• [Work item] Scan the records for lines with the word "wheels", and copy every such line.

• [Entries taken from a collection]
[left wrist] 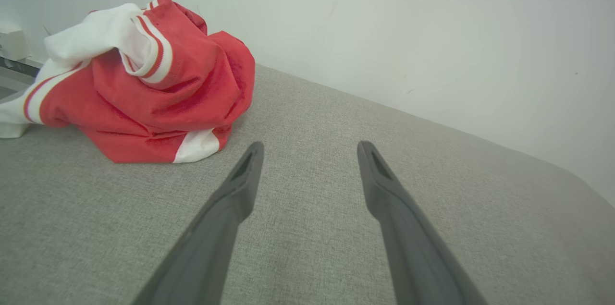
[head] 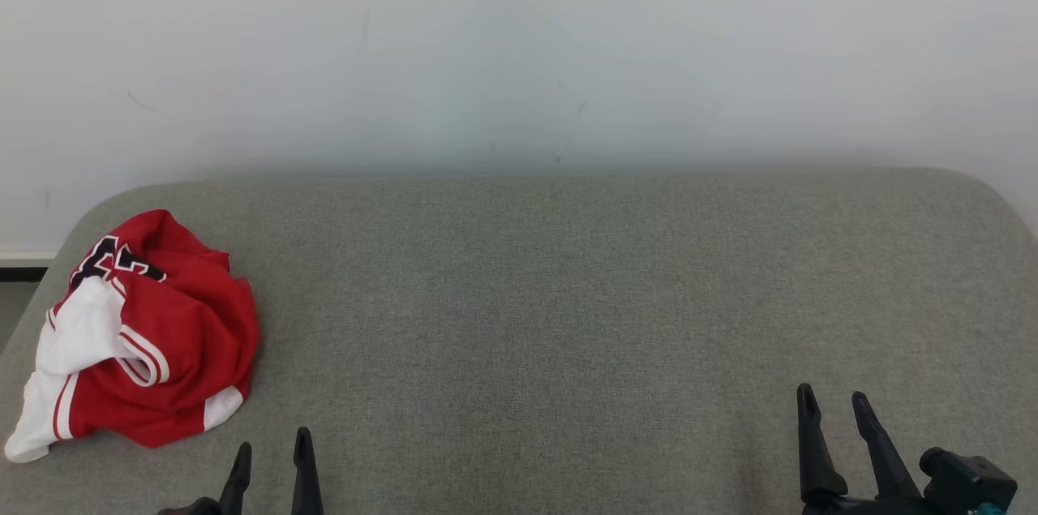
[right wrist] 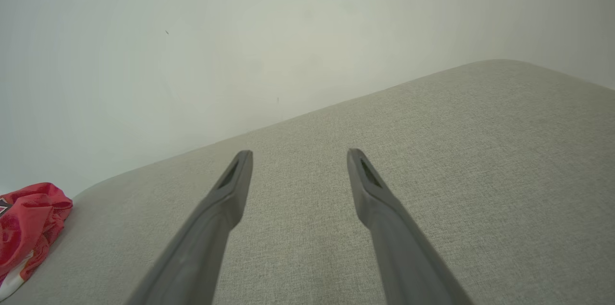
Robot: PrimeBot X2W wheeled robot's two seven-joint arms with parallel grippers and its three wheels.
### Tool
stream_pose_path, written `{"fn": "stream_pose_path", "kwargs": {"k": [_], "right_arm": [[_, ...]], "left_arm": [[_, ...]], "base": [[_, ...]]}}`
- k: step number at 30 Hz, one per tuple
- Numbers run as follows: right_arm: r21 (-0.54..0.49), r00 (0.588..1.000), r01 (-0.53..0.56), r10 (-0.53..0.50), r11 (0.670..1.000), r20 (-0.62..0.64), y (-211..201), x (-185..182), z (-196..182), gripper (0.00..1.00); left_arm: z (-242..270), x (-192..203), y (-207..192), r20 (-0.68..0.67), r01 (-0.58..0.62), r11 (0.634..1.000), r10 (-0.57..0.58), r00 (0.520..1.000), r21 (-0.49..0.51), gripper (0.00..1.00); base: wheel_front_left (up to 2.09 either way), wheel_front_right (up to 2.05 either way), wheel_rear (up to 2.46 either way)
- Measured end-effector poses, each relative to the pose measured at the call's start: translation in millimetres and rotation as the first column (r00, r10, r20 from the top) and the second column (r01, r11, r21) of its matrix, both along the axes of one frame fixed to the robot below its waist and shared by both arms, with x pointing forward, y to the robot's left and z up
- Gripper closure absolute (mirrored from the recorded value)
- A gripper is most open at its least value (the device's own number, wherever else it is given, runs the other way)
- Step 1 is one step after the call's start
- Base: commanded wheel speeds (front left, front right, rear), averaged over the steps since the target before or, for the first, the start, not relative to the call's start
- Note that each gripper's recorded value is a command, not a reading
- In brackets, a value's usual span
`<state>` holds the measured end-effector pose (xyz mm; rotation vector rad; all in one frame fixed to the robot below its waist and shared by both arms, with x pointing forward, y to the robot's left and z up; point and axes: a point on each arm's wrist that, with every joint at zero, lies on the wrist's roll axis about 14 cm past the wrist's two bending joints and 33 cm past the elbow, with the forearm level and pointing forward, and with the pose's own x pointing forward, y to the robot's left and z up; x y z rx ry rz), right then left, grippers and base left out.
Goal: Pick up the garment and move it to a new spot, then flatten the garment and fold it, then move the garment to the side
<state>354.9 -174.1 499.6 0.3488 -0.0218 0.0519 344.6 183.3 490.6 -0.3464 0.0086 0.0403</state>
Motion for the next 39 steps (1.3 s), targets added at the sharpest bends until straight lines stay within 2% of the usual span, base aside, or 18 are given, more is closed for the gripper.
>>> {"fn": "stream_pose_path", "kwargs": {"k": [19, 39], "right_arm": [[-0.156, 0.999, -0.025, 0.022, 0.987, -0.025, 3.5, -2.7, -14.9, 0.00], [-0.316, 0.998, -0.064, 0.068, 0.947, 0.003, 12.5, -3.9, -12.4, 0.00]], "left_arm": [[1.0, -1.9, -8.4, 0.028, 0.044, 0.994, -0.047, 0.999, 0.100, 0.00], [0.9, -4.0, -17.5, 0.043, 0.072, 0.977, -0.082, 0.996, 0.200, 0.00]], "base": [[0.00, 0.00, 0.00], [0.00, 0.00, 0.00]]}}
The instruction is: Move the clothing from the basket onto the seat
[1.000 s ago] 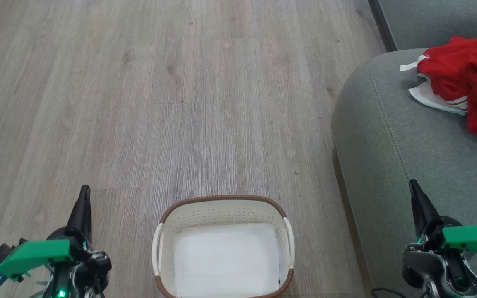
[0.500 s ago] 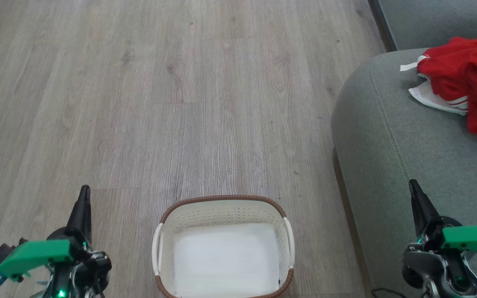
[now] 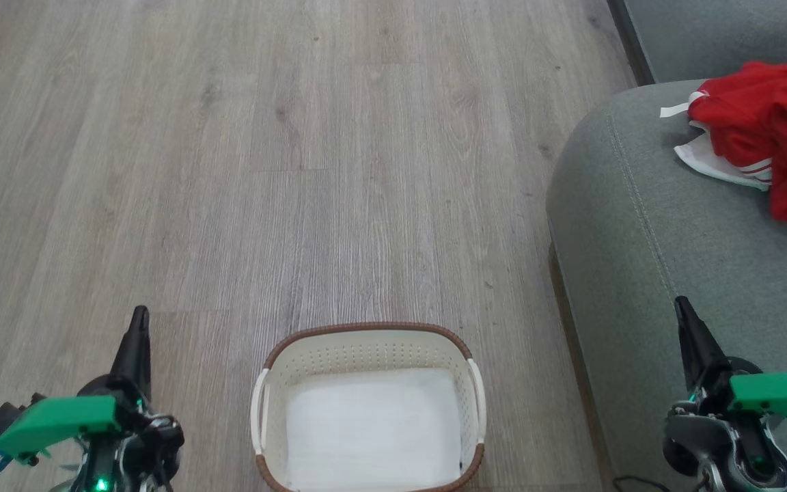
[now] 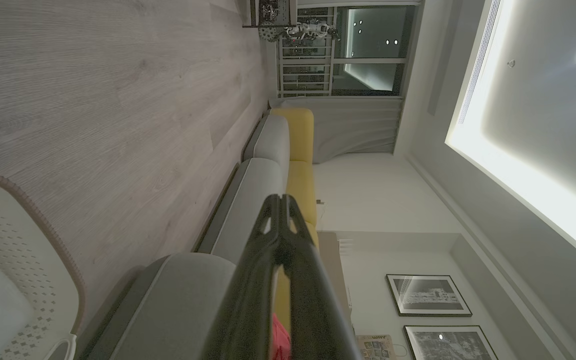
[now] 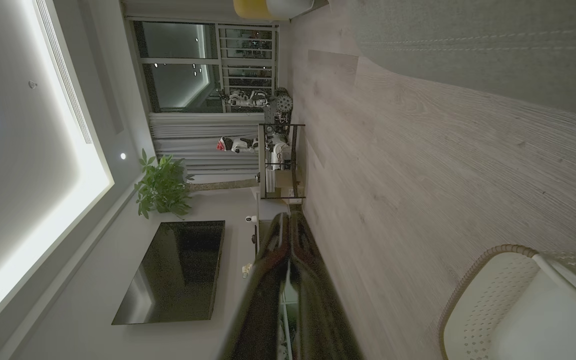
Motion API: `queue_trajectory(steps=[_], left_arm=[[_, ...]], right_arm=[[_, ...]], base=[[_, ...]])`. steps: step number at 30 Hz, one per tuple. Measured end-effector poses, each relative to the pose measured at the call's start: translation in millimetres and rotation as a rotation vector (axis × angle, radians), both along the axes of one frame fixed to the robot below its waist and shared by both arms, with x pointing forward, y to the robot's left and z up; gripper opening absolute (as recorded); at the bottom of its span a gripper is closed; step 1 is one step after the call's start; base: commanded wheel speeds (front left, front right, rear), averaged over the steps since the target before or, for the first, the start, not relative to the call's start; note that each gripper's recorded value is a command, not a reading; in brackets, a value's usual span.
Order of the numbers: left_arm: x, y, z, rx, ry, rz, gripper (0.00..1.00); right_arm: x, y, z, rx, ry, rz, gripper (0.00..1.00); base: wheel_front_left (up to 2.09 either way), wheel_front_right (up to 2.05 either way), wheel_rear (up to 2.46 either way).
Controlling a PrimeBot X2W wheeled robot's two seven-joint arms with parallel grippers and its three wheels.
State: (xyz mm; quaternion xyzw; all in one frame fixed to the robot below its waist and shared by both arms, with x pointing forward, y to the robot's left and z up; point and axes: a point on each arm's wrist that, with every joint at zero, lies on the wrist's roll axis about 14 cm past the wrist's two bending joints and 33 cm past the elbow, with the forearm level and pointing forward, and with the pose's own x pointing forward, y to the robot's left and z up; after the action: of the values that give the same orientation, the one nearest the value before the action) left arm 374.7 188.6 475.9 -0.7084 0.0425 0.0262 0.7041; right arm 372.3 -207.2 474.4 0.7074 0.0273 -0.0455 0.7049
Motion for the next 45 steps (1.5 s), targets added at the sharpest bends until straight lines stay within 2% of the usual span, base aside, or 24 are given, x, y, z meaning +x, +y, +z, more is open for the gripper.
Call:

• [Exercise result]
Robot: PrimeBot X2W wheeled robot's two seven-joint arms with parallel grippers and its three wheels.
Controlling a PrimeBot X2W wheeled robot's two seven-joint arms with parallel grippers and its three wheels.

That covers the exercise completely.